[Entries provided]
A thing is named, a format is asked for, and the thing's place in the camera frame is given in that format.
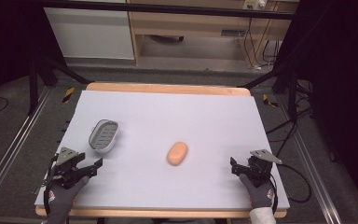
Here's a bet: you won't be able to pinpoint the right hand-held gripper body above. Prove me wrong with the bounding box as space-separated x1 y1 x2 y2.
244 148 283 189

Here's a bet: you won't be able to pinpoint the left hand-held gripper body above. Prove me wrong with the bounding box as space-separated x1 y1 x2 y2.
47 147 90 189

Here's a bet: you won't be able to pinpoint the grey soap dish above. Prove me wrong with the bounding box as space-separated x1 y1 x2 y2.
88 119 120 154

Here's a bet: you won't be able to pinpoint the orange soap bar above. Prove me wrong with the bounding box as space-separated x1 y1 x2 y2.
166 141 189 167

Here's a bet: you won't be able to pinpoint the person's left hand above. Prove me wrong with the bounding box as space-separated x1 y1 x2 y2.
45 175 90 224

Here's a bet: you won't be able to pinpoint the person's right hand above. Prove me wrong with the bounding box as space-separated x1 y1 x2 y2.
238 173 276 210

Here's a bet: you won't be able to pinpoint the yellow black tape marker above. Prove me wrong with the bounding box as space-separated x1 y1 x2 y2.
62 87 76 104
262 93 280 108

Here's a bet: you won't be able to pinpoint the white foam board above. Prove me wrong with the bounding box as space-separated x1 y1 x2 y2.
34 90 291 210

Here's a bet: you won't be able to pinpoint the black metal stand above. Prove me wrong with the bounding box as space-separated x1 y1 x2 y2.
27 55 91 117
237 66 300 120

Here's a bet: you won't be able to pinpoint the wooden table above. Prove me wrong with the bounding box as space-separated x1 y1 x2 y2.
34 81 289 219

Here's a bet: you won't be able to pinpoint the white cabinet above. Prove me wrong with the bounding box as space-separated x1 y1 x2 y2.
43 7 135 61

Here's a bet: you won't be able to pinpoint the wooden desk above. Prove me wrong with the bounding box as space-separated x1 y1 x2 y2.
126 0 300 70

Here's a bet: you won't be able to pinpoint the white power strip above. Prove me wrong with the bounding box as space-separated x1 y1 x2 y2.
242 0 268 10

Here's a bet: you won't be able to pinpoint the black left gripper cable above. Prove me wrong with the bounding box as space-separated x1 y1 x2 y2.
42 154 60 217

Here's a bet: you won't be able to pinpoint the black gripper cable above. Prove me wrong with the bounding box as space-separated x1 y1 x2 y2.
42 154 60 217
269 162 312 213

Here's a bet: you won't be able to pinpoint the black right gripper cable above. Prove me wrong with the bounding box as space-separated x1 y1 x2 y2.
269 162 312 213

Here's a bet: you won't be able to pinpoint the black floor cables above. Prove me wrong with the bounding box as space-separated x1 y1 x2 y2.
265 79 315 158

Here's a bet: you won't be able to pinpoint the metal floor rail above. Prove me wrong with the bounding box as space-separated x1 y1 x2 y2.
0 86 53 217
275 95 344 224

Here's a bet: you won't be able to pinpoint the hanging desk cables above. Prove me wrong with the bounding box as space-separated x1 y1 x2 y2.
242 18 282 71

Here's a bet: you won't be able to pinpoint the black frame crossbar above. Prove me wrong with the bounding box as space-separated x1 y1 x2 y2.
39 0 296 21

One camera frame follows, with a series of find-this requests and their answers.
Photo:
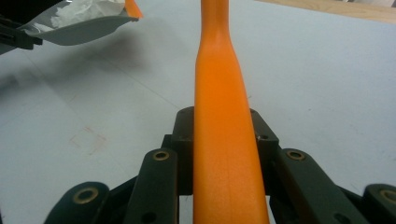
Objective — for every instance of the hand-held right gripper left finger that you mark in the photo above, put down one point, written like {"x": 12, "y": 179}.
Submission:
{"x": 183, "y": 149}

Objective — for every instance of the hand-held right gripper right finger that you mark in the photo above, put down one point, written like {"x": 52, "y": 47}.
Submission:
{"x": 264, "y": 146}

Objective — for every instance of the white paper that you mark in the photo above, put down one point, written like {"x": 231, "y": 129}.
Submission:
{"x": 84, "y": 12}

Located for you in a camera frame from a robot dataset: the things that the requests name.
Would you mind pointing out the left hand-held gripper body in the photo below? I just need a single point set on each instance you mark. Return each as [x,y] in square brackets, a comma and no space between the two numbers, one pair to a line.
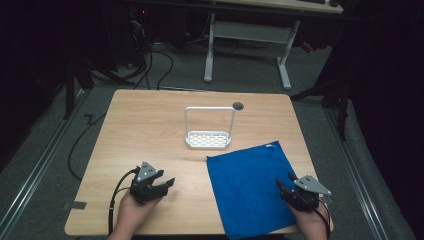
[144,186]

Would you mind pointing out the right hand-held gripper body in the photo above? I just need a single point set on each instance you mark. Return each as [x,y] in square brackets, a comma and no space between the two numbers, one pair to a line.
[308,195]

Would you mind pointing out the metal floor rail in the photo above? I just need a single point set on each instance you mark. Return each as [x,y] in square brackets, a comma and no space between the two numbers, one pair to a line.
[36,160]
[356,173]

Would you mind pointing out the blue cloth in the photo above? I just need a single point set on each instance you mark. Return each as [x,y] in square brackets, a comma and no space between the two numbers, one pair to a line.
[248,190]

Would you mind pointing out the person's right hand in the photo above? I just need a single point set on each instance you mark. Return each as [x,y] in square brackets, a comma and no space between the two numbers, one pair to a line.
[311,221]

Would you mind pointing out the grey tape piece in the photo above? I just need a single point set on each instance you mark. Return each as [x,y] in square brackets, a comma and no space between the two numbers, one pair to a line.
[75,205]

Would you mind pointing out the black stand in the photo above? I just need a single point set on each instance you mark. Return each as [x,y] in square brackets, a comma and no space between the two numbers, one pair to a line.
[71,83]
[336,93]

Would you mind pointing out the white-legged desk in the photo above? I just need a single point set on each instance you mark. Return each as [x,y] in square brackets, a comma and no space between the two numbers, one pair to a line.
[250,33]

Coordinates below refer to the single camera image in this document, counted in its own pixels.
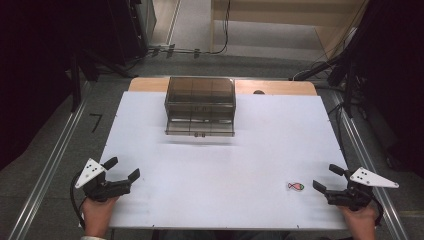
[/Entries provided]
## Task details
Retype everything in the entries above exactly. The pictures are to be omitted.

## Exercise answer
A thing is named, a format is asked for, and the thing's place in the camera frame is given in that format.
Here's a bet: you won't be able to pinpoint the right hand-held gripper body above. Prove me wrong with the bounding box as space-separated x1 y1 x2 y2.
244 148 283 189

Here's a bet: you won't be able to pinpoint the left hand-held gripper body above. Prove me wrong with the bounding box as space-separated x1 y1 x2 y2.
47 147 90 189

Here's a bet: you won't be able to pinpoint the grey soap dish above. Prove me wrong with the bounding box as space-separated x1 y1 x2 y2.
88 119 120 154

Here's a bet: you won't be able to pinpoint the orange soap bar above. Prove me wrong with the bounding box as space-separated x1 y1 x2 y2.
166 141 189 167

Here's a bet: you won't be able to pinpoint the person's left hand above. Prove me wrong with the bounding box as space-separated x1 y1 x2 y2.
45 175 90 224

Here's a bet: you won't be able to pinpoint the person's right hand above. Prove me wrong with the bounding box as space-separated x1 y1 x2 y2.
238 173 276 210

Here's a bet: you won't be able to pinpoint the yellow black tape marker above. Prove me wrong with the bounding box as space-separated x1 y1 x2 y2.
62 87 76 104
262 93 280 108

Here's a bet: you won't be able to pinpoint the white foam board above. Prove me wrong with the bounding box as space-separated x1 y1 x2 y2.
34 90 291 210

Here's a bet: you won't be able to pinpoint the black metal stand above. Prove me wrong with the bounding box as space-separated x1 y1 x2 y2.
27 55 91 117
237 66 300 120

Here's a bet: you won't be able to pinpoint the wooden table above. Prove me wrong with the bounding box as space-separated x1 y1 x2 y2.
34 81 289 219

Here's a bet: you won't be able to pinpoint the white cabinet above. Prove me wrong with the bounding box as space-separated x1 y1 x2 y2.
43 7 135 61

Here's a bet: you won't be able to pinpoint the wooden desk above. Prove me wrong with the bounding box as space-separated x1 y1 x2 y2.
126 0 300 70

Here's a bet: you won't be able to pinpoint the white power strip above. Prove me wrong with the bounding box as space-separated x1 y1 x2 y2.
242 0 268 10

Here's a bet: you won't be able to pinpoint the black left gripper cable above. Prove me wrong with the bounding box as space-separated x1 y1 x2 y2.
42 154 60 217

Here's a bet: you won't be able to pinpoint the black gripper cable above. Prove me wrong with the bounding box as space-separated x1 y1 x2 y2.
42 154 60 217
269 162 312 213

Here's a bet: you won't be able to pinpoint the black right gripper cable above. Prove me wrong with the bounding box as space-separated x1 y1 x2 y2.
269 162 312 213

Here's a bet: you won't be able to pinpoint the black floor cables above. Prove me wrong with the bounding box as space-separated x1 y1 x2 y2.
265 79 315 158

Here's a bet: you won't be able to pinpoint the metal floor rail above. Prove me wrong with the bounding box as space-separated x1 y1 x2 y2.
0 86 53 217
275 95 344 224

Here's a bet: you won't be able to pinpoint the hanging desk cables above. Prove me wrong with the bounding box as space-separated x1 y1 x2 y2.
242 18 282 71

Here's a bet: you won't be able to pinpoint the black frame crossbar above. Prove me wrong with the bounding box as space-separated x1 y1 x2 y2.
39 0 296 21

One camera frame follows, with a series of find-this requests and their answers.
Photo:
Objective — for every instance of the hand-held right gripper left finger that you mark in the photo above, put down one point, written like {"x": 12, "y": 179}.
Submission:
{"x": 183, "y": 149}

Objective — for every instance of the hand-held right gripper right finger that you mark in the photo above, put down one point, written like {"x": 52, "y": 47}.
Submission:
{"x": 264, "y": 146}

Objective — for every instance of the white paper that you mark in the photo above, put down one point, written like {"x": 231, "y": 129}.
Submission:
{"x": 84, "y": 12}

Located for you in a camera frame from a robot dataset: the things that the requests name.
Would you mind pointing out the left hand-held gripper body in the photo below? I just need a single point set on each instance you mark. Return each as [x,y] in square brackets, a comma and no space between the two numbers, one pair to a line.
[144,186]

Would you mind pointing out the right hand-held gripper body in the photo above? I just need a single point set on each instance you mark. Return each as [x,y] in square brackets, a comma and no space between the two numbers, one pair to a line.
[308,195]

Would you mind pointing out the metal floor rail in the photo above? I just need a single point set on each instance you mark. Return each as [x,y] in square brackets, a comma and no space between the two numbers, one pair to a line.
[36,160]
[356,173]

Would you mind pointing out the blue cloth in the photo above? I just need a single point set on each instance you mark. Return each as [x,y] in square brackets, a comma and no space between the two numbers, one pair to a line.
[248,190]

Would you mind pointing out the person's right hand in the photo above? I just need a single point set on each instance you mark. Return each as [x,y] in square brackets, a comma and no space between the two numbers, one pair to a line.
[311,221]

Would you mind pointing out the grey tape piece in the photo above? I just need a single point set on each instance you mark. Return each as [x,y] in square brackets, a comma and no space between the two numbers, one pair to a line.
[75,205]

Would you mind pointing out the black stand in the photo above? I just need a single point set on each instance you mark. Return each as [x,y] in square brackets, a comma and no space between the two numbers, one pair to a line.
[71,83]
[336,93]

Would you mind pointing out the white-legged desk in the photo above? I just need a single point set on each instance you mark. Return each as [x,y] in square brackets, a comma and no space between the two numbers, one pair to a line.
[250,33]

Coordinates below refer to the single camera image in this document, counted in its own pixels.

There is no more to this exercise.